Maria Luiza não parava de chorar e seu filho a acomodou no sofá e sentou-se ao lado dela esperando que se acalmasse. Quando finalmente, ela conseguiu suspirar e enxugar as lágrimas do rosto, virou-se para ele e disse que não aguentava mais guardar um segredo e contou-lhe com todos os detalhes o que havia acontecido com ela durante a semana. Ele não disse nada, apenas a ouviu com paciência. Mas quando ela terminou cobrou dele:


– Você não me diz nada?

– Mãe, sonhar e viver são duas coisas que se confundem e se completam.


Depois de ouvir aquilo, Maria Luiza disse que iria se deitar porque estava cansada. Trocou de roupa, acomodou-se em sua cama, chorou por um longo tempo, depois dormiu e foi acordar no dia seguinte quando o sol já estava alto. Ao chegar na cozinha o café já estava sobre a mesa com pão e margarina. Ela tomou alguns goles de café e não comeu nada, disse que estava sem fome.


Como todo domingo, foi lavar a roupa suja da semana, com a mão porque não tinham máquina para lavar. Estendeu-a e depois foi fazer o almoço com a ajuda do filho. Nada de extraordinário: feijão, arroz, carne moída e macarrão. Depois da refeição pediu ao filho para arrumar tudo e retirar a roupa seca, pois iria se deitar e não queria fazer mais nada naquele dia.

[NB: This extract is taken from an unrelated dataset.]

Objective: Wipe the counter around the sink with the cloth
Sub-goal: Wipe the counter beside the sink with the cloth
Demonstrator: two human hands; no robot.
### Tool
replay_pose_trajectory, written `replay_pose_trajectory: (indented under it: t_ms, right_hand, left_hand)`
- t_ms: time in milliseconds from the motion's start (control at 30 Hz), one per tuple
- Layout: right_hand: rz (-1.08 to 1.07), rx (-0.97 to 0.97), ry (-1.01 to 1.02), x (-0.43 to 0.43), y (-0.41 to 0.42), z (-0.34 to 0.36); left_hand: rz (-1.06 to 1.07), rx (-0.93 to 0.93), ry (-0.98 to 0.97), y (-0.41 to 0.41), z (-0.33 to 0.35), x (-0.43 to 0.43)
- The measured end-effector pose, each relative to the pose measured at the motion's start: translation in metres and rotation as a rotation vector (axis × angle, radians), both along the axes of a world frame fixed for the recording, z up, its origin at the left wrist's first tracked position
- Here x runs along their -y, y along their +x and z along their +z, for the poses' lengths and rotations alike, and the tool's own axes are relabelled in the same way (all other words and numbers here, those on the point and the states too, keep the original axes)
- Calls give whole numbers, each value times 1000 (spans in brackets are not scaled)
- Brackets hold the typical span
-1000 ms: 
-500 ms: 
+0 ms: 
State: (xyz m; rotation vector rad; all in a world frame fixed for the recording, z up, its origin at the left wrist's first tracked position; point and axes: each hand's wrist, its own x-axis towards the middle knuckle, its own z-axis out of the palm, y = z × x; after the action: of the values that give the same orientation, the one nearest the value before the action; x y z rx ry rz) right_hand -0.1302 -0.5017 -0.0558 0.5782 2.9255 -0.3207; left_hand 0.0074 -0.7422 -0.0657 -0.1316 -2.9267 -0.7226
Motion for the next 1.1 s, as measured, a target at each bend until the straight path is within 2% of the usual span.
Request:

Na segunda-feira acordou feliz e sorridente. Iria se encontrar com Cristiane e não via a hora daquilo acontecer. Trabalhou com tanto afinco que nem percebeu a hora passar. Terminado o expediente, trocou de roupa e correu em direção ao portal. Mas quando chegou ao local, não havia portal, limusine, nada. A paisagem era de casas velhas, com um cachorro deitado na calçada e os carros passando em alta velocidade pela avenida. Sentou-se no batente de uma porta, debruçou-se sobre os joelhos e chorou copiosamente. Quando se acalmou, lembrou-se do que Cristiane havia lhe recomendado.

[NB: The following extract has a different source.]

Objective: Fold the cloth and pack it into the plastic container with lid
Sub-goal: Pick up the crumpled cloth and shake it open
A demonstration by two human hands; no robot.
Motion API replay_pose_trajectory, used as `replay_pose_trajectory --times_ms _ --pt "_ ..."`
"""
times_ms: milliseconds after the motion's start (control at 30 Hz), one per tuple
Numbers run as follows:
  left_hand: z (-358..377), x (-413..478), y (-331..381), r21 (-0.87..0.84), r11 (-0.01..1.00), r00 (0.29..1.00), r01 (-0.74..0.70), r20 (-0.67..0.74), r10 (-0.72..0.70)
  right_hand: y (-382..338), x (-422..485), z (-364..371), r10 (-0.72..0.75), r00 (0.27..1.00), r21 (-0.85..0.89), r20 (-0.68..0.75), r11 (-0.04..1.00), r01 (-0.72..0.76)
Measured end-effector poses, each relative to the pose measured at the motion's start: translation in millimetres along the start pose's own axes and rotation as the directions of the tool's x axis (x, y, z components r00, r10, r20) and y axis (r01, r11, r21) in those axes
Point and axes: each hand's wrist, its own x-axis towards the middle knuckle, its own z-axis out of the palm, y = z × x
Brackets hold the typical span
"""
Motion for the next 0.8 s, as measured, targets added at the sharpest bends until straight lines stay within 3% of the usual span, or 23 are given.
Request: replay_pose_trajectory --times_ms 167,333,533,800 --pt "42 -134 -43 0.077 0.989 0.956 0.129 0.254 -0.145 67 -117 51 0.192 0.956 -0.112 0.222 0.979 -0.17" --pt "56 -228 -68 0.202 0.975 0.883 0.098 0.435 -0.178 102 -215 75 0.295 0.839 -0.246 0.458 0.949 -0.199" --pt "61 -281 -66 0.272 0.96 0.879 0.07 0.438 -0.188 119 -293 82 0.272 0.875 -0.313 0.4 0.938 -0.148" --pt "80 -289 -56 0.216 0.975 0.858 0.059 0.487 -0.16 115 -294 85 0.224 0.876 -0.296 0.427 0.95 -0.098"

Voltou para casa e seu filho estranhou por ela não ter ido se divertir naquele dia. Ela o abraçou e chorou nos seus ombros por um longo tempo. Mais calma, se afastou dele lhe pediu perdão por aquele comportamento. Ele deu um leve sorriso e lhe disse:


– Mãe, ao colocarmos um ponto na felicidade, logo iniciamos o parágrafo da tristeza..


Maria Luiza, sem alternativa, foi para seu quarto, deitou-se na cama para chorar.